### What you are asked to do
Down to the last line, restate the material below exactly.

### Given data
= Beginning of Section =

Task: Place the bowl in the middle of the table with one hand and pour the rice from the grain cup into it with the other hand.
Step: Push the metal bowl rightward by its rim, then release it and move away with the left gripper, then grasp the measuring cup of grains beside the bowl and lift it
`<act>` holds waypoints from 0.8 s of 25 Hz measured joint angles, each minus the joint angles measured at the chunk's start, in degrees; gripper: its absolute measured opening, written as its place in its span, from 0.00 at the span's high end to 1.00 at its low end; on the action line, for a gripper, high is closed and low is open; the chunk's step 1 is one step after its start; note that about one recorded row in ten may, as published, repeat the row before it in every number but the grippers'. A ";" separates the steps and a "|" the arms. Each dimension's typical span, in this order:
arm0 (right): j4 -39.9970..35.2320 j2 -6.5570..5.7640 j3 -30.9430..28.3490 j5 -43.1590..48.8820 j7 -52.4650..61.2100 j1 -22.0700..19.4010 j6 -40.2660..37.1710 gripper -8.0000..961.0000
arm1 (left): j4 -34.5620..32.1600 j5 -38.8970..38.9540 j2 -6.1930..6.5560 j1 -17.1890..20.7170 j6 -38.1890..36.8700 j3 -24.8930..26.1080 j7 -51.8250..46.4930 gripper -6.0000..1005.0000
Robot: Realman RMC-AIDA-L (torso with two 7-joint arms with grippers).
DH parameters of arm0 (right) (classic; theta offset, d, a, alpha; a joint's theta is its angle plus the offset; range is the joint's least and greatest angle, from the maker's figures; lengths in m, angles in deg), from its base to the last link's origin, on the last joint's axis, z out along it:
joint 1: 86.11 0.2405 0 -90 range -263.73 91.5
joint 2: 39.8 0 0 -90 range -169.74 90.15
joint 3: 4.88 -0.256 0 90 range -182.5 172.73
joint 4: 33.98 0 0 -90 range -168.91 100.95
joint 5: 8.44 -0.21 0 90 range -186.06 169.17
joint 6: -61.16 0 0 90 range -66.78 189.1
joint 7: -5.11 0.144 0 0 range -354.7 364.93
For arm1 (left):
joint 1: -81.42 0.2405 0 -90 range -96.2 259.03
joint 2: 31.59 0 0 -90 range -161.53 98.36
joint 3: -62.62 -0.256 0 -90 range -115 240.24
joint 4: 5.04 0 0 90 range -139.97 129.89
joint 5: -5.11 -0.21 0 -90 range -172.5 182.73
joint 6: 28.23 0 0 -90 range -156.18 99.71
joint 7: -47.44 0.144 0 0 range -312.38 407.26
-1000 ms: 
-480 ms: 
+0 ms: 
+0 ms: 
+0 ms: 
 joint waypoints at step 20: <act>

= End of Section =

### Exercise response
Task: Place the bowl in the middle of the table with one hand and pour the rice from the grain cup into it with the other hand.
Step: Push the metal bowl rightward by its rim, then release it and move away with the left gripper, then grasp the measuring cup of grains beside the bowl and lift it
`<act>` holds waypoints from 0.8 s of 25 Hz measured joint angles, each minus the joint angles measured at the chunk's start, in degrees; gripper: its absolute measured opening, written as its place in its span, from 0.00 at the span's high end to 1.00 at its low end; on the action line, for a gripper, high is closed and low is open; the chunk's step 1 is one step after its start; note that about one recorded row in ten may, as published, repeat the row before it in every number but the grippers'. A ";" separates the steps and a "|" the arms. Each dimension's typical span, in this order:
arm0 (right): j4 -39.9970..35.2320 j2 -6.5570..5.7640 j3 -30.9430..28.3490 j5 -43.1590..48.8820 j7 -52.4650..61.2100 j1 -22.0700..19.4010 j6 -40.2660..37.1710 gripper -8.0000..961.0000
arm1 (left): j4 -34.5620..32.1600 j5 -38.8970..38.9540 j2 -6.1930..6.5560 j1 -17.1890..20.7170 j6 -38.1890..36.8700 j3 -24.8930..26.1080 j7 -51.8250..46.4930 gripper -6.0000..1005.0000
Robot: Realman RMC-AIDA-L (torso with two 7-joint arms with grippers).
DH parameters of arm0 (right) (classic; theta offset, d, a, alpha; a joint's theta is its angle plus the offset; range is the joint's least and greatest angle, from the maker's figures; lengths in m, angles in deg), from its base to the last link's origin, on the last joint's axis, z out along it:
joint 1: 86.11 0.2405 0 -90 range -263.73 91.5
joint 2: 39.8 0 0 -90 range -169.74 90.15
joint 3: 4.88 -0.256 0 90 range -182.5 172.73
joint 4: 33.98 0 0 -90 range -168.91 100.95
joint 5: 8.44 -0.21 0 90 range -186.06 169.17
joint 6: -61.16 0 0 90 range -66.78 189.1
joint 7: -5.11 0.144 0 0 range -354.7 364.93
For arm1 (left):
joint 1: -81.42 0.2405 0 -90 range -96.2 259.03
joint 2: 31.59 0 0 -90 range -161.53 98.36
joint 3: -62.62 -0.256 0 -90 range -115 240.24
joint 4: 5.04 0 0 90 range -139.97 129.89
joint 5: -5.11 -0.21 0 -90 range -172.5 182.73
joint 6: 28.23 0 0 -90 range -156.18 99.71
joint 7: -47.44 0.144 0 0 range -312.38 407.26
-1000 ms: 
-480 ms: 
+0 ms: 
+0 ms: 
+0 ms: 
 joint waypoints at step 20: <act>

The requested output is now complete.